TASK DETAILS:
Write out, word for word, the first line of the data below and every line after it through the one containing "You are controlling".

SUPPLIED DATA:
:::
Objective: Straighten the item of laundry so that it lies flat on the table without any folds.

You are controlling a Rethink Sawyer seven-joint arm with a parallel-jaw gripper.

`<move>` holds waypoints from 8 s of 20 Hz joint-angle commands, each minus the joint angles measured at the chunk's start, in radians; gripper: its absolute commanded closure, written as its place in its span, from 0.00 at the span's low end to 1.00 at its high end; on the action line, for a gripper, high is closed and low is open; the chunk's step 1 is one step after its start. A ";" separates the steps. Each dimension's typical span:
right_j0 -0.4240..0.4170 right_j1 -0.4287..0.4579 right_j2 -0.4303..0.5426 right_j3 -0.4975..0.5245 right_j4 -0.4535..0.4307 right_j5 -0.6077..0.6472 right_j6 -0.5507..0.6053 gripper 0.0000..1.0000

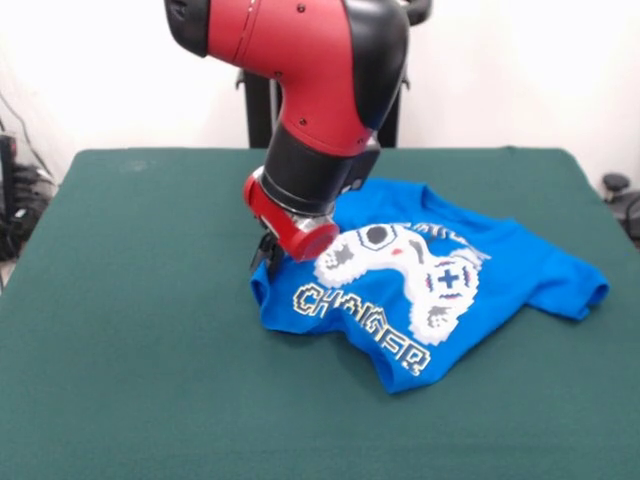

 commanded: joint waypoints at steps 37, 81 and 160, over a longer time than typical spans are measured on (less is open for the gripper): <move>0.030 0.079 -0.076 0.005 -0.041 -0.015 0.052 1.00; 0.073 -0.096 0.127 0.271 0.208 0.130 -0.007 0.00; -0.088 0.112 0.294 0.402 0.212 0.297 0.013 0.00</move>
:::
WRITTEN ANSWER:
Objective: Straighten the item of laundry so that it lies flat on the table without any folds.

You are controlling a Rethink Sawyer seven-joint arm with a parallel-jaw gripper.

Besides this answer, nothing more is needed.